**EXERCISE BRIEF**. The answer must consist of each line below that contains the word "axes", copied in full.

------------------------------------------------------------

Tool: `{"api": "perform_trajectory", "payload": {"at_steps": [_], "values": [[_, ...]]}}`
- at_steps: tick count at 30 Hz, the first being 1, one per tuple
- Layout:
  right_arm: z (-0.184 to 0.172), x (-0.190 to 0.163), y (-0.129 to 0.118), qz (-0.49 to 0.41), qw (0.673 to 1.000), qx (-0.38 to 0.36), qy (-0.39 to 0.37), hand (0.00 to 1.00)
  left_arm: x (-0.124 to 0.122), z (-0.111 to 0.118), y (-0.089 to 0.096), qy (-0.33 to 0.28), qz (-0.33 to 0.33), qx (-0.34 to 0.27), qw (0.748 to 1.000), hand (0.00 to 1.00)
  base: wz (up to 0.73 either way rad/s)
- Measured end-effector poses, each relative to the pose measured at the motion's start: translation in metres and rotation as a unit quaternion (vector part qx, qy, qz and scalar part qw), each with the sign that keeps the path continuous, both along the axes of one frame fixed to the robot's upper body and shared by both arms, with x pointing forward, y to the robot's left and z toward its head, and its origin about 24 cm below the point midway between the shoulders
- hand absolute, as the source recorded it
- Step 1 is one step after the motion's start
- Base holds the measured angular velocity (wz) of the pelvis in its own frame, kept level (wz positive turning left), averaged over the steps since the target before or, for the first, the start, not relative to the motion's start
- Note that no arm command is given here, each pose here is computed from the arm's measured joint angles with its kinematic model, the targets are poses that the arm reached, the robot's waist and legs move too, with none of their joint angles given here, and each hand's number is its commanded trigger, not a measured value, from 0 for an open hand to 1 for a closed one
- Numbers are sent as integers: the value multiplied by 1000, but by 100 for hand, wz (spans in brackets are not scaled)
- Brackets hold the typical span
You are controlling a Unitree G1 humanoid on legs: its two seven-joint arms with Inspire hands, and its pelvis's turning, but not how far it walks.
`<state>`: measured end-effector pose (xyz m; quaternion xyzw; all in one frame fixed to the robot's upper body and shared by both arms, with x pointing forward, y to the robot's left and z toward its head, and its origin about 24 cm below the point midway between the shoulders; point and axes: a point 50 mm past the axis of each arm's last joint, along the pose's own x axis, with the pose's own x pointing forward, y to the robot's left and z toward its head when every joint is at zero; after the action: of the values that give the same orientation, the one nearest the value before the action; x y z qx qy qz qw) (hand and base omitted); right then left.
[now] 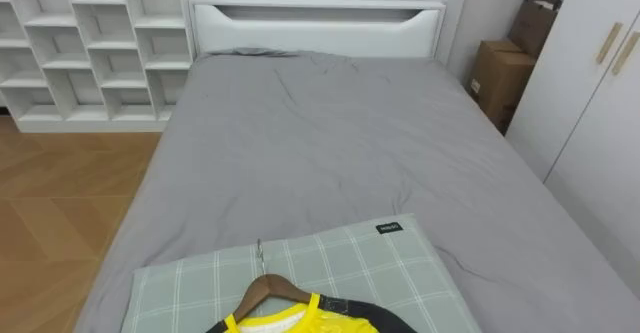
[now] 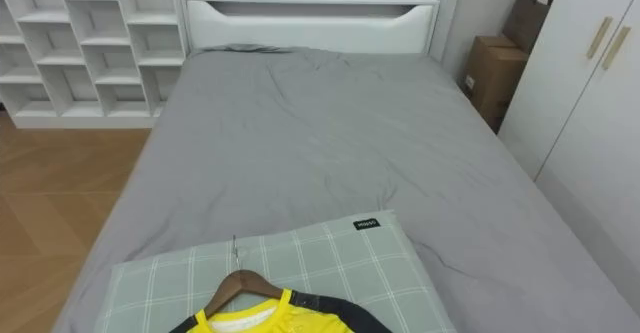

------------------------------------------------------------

**ANSWER FOR THIS EXERCISE**.
- Measured end-effector poses, each relative to the pose measured at the motion's start: translation in metres and rotation as a unit quaternion (vector part qx, qy, qz and scalar part qw), each with the sign that keeps the path continuous, both along the axes of one frame fixed to the robot's upper body and shared by both arms, with x pointing forward, y to the robot's left and z toward its head, and its origin about 24 cm below the point midway between the shoulders
`<state>`: measured end-effector pose (xyz m; quaternion xyzw; all in one frame fixed to the robot's upper body and shared by both arms, with x pointing forward, y to the robot's left and z toward its head, and its origin about 24 cm below the point midway between the shoulders; point and axes: a point 50 mm past the axis of each arm's last joint, along the pose's own x axis, with the pose's own x pointing forward, y to the robot's left and z toward its head when every joint is at zero; after the action: of the values that give the same orientation, the one nearest the value before the action; x y z qx qy qz qw) (hand and base omitted); right then left.

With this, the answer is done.